The backend Conversation Service manages the full lifecycle of chat conversations across both desktop and iOS clients. It handles auto-titling, search, pagination, and export, with all operations scoped to the authenticated user.

OperationDescriptionLatency
Auto-Title GenerationLLM-generated titles from first 1–2 messages (50 char max, fallback to truncated message)<2 seconds
List ConversationsPaginated listing with sort by recent/created/pinned and optional pinned-only filter<100ms
Full-Text SearchPostgreSQL GIN-indexed search across titles and message content<200ms
ExportJSON (structured with metadata) or Markdown (human-readable with headers)<500ms
Update / DeleteTitle editing, pinning status, or full conversation deletion with cascade<50ms

Security Architecture

OAuth Credential Security

Google Cloud OAuth tokens are stored with Fernet AES-128 encryption in PostgreSQL, with automatic token refresh and connection-type routing. The multi-connection architecture supports up to 5 OAuth connections per user, scoped by connection type (marketing, productivity, custom). Credentials are isolated per user with user_id-scoped queries preventing cross-user access.

Shell Safety Guardrails

All shell commands undergo pre-execution safety analysis with a three-level classification system. SAFE commands (read-only operations like ls, cat, df) execute immediately. NEEDS_CONFIRMATION commands (potentially impactful operations) require explicit user approval through the coordinator. BLOCKED commands (destructive operations including rm -rf, sudo, mkfs, and disk formatting) are refused entirely. The safety system decomposes pipe chains to analyze each component, scans embedded Python code via python -c for dangerous patterns, and extracts commands from AppleScript do shell script blocks.

Email Formatting

When Margot sends emails via Gmail, a dedicated Email Formatter service converts markdown content to professionally styled HTML with proper rendering across email clients. Features include Apple-style font stacks, responsive tables with alternating row colors and hover states, dark-themed code blocks, blue-accented blockquotes, and smart metric highlighting where positive percentages appear in green and negative percentages in red. A plain text fallback is generated automatically for clients that do not support HTML.

Database Architecture

PostgreSQL 18 with pgvector 0.8.1 provides the persistence layer. Core tables include conversations and messages (with auto-updating triggers for metadata), semantic_memories, episodic_memories, and procedural_memories (all with HNSW vector indexes), google_cloud_connections (encrypted OAuth tokens), coding_practices (RAG knowledge base for Freya), and memory_operations (audit log). Performance is optimized through HNSW indexes (m=16, ef_construction=64), composite indexes on user_id + timestamp, GIN indexes for full-text search, and JSONB for flexible metadata.

Architecture Principles

LLM-driven routing over hardcoded rules. Keyword-based tool routing creates brittle systems. Letting models like Grok 4.1 Fast make intelligent tool selection decisions based on full context produces more reliable and adaptable behavior.

Server-side calculations for data accuracy. LLMs are unreliable at arithmetic. All financial calculations, metric aggregations, and data transformations happen in Python before reaching the model, eliminating entire categories of errors.

Structural enforcement over prompt engineering. Validation gates, typed schemas, and AST analysis provide guarantees that no amount of prompt refinement can match.
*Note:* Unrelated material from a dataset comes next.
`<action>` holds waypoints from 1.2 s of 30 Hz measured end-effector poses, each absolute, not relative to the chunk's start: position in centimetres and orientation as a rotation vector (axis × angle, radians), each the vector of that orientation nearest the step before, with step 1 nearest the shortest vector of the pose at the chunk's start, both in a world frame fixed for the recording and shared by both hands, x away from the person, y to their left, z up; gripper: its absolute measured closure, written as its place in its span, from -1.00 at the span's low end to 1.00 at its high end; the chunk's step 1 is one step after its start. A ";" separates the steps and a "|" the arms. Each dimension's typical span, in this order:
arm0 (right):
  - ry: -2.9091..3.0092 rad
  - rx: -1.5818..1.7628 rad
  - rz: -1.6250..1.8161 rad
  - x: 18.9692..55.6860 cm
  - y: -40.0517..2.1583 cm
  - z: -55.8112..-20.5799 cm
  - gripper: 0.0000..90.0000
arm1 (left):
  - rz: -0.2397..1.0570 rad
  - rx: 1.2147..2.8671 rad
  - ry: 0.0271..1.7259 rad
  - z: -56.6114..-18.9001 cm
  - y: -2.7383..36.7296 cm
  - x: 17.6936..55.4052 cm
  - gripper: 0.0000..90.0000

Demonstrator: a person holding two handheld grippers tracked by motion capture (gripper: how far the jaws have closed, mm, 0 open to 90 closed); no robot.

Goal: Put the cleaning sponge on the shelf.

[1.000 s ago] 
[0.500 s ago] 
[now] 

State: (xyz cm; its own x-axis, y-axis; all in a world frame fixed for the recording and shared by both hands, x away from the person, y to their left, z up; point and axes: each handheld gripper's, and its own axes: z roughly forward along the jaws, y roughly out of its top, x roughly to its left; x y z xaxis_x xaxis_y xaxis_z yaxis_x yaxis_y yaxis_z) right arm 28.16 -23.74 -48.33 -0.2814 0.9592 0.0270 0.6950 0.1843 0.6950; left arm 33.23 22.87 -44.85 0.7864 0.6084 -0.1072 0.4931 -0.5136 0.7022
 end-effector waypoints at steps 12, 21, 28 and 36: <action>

The self-extending skills pipeline exemplifies this: generated code must pass static analysis and automated tests before registration.

Memory as a first-class system component. The four-layer memory architecture transforms Margot from a stateless assistant into one that accumulates knowledge, recognizes patterns, and improves with use. The 26% accuracy improvement over baseline validates the investment in purpose-built memory infrastructure.

Margot represents a practical demonstration that multi-agent AI systems can be built for production use today, with careful attention to reliability, performance, and user experience.